Pregnancy for the most part is out of your control. You can do the numbers and make sure you get in some “special” time when you’re ovulating, and you can do all the exercises to keep you fit and strong, and you can research birth options and chose what you’d prefer. But at no stage can you controlĀ if you’re going to fall pregnant, or prevent many pregnancy complications by staying fit, or ensure that the birth plan you’ve chosen will go according to plan. I guess there’s not much we can control, just hope things go the way we’ve planned.
Being the control freak I am, I like to have a plan for things, map things out if you will. So having a baby a year earlier than expected, being told it’s a girl instead of a boy (I thought I could just place an order?!) and then being told that she’ll most probably have to come out the sun roof, instead of the all natural route I had planned, has finally made me realise that I have no say! I’m not sure what made me think I had a say in the first place?! When I look back at all the defining moments in my life, I can honestly say that I didn’t choose many of them, or the choice I made was slightly different.

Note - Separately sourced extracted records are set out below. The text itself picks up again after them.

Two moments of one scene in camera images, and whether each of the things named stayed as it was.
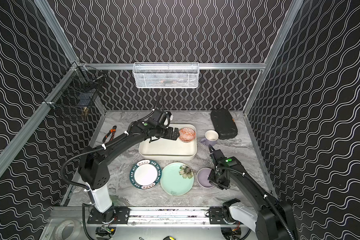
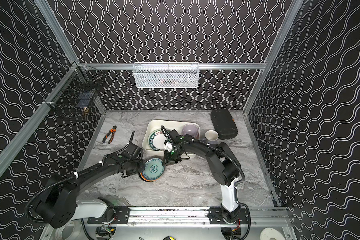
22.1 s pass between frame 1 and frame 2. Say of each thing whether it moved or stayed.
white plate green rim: moved
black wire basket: stayed
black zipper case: stayed
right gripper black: moved
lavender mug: stayed
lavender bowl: moved
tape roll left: stayed
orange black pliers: stayed
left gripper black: moved
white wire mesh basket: stayed
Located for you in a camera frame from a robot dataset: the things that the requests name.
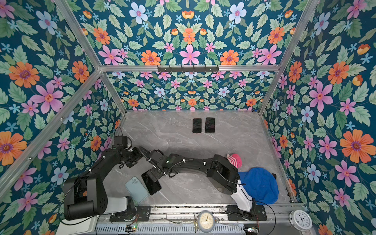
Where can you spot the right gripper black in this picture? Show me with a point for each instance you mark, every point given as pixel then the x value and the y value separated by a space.
pixel 153 174

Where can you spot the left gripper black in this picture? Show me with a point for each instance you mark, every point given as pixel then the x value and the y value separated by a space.
pixel 137 156

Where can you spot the black phone pink edge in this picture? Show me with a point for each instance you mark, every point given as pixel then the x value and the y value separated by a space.
pixel 197 125

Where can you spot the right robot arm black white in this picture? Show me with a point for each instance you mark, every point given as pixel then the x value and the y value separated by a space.
pixel 221 173

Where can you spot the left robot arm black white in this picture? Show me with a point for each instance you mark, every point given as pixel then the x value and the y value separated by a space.
pixel 85 195

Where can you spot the light blue phone case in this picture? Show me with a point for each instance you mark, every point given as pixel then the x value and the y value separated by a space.
pixel 137 190

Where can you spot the round beige clock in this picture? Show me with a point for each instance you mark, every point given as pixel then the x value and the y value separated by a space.
pixel 205 221

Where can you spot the white box device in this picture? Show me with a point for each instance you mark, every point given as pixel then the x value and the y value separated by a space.
pixel 84 226

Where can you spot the blue cloth hat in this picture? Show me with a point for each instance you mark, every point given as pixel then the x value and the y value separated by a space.
pixel 261 185

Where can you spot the white alarm clock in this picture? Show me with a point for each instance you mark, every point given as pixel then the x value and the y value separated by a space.
pixel 300 220

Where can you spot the aluminium front rail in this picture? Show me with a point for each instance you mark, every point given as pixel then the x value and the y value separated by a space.
pixel 218 210

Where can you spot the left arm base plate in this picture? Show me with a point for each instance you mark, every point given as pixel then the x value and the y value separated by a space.
pixel 139 213

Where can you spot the black hook rail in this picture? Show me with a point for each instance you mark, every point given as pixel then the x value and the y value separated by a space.
pixel 193 68

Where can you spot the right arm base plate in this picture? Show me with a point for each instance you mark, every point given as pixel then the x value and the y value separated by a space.
pixel 255 214

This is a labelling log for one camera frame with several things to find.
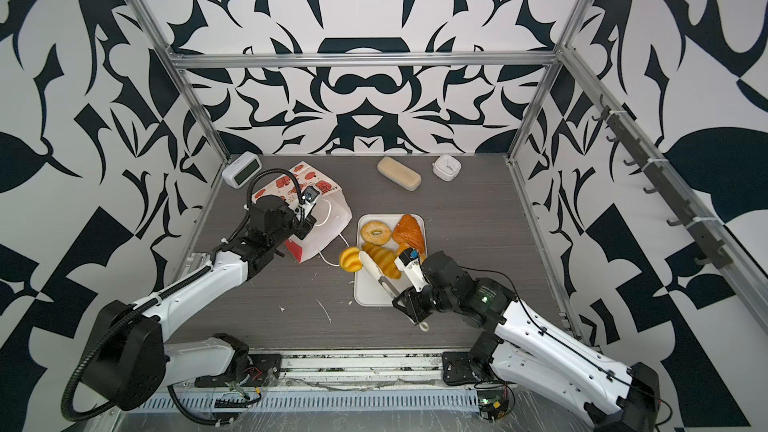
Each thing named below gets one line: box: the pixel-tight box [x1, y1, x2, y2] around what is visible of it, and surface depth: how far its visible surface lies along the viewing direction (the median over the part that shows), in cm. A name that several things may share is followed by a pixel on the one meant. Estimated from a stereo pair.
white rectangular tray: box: [354, 214, 427, 307], surface depth 88 cm
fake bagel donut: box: [360, 220, 392, 246], surface depth 98 cm
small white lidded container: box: [432, 154, 462, 182], surface depth 116 cm
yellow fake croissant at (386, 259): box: [362, 243, 402, 279], surface depth 90 cm
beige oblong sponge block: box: [377, 157, 422, 192], surface depth 113 cm
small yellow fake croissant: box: [339, 246, 363, 273], surface depth 80 cm
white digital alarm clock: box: [222, 151, 263, 189], surface depth 110 cm
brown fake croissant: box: [393, 214, 425, 254], surface depth 97 cm
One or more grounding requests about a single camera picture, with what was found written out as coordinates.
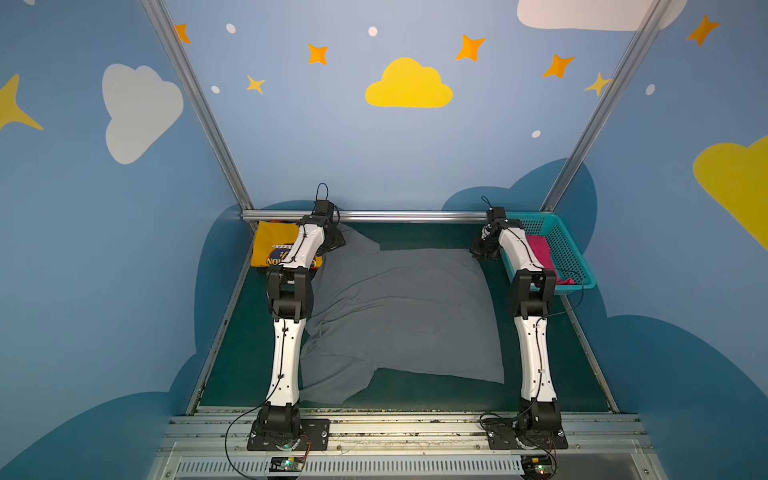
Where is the magenta t-shirt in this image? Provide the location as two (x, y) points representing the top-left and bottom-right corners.
(526, 235), (575, 285)

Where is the aluminium back rail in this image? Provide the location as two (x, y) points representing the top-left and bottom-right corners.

This realisation gives me more hope than you can imagine! I’ll admit, having my plans tossed aside definitely causes an increase in heart rate and minor perspiration, but on closer inspection and a little meditation, I realise that the plan that is unfolding is going to be so much better than the plan I had made myself. No, it’s not what I had wanted, and yes, having a caesarean isn’t my first choice, but I know it’s all here to teach me something. There is a plan at work here so much greater than my own, I just have to allow it to be, and welcome it! Maybe it’s a little pay back for all the opinionated things I had to say about caesareans before, or maybe it’s just teaching me to let go. But whatever it is, I know I am more than blessed to have grown a perfect, beautiful, healthy baby inside of me. Whatever else happens, that was the best decision anyone could have made!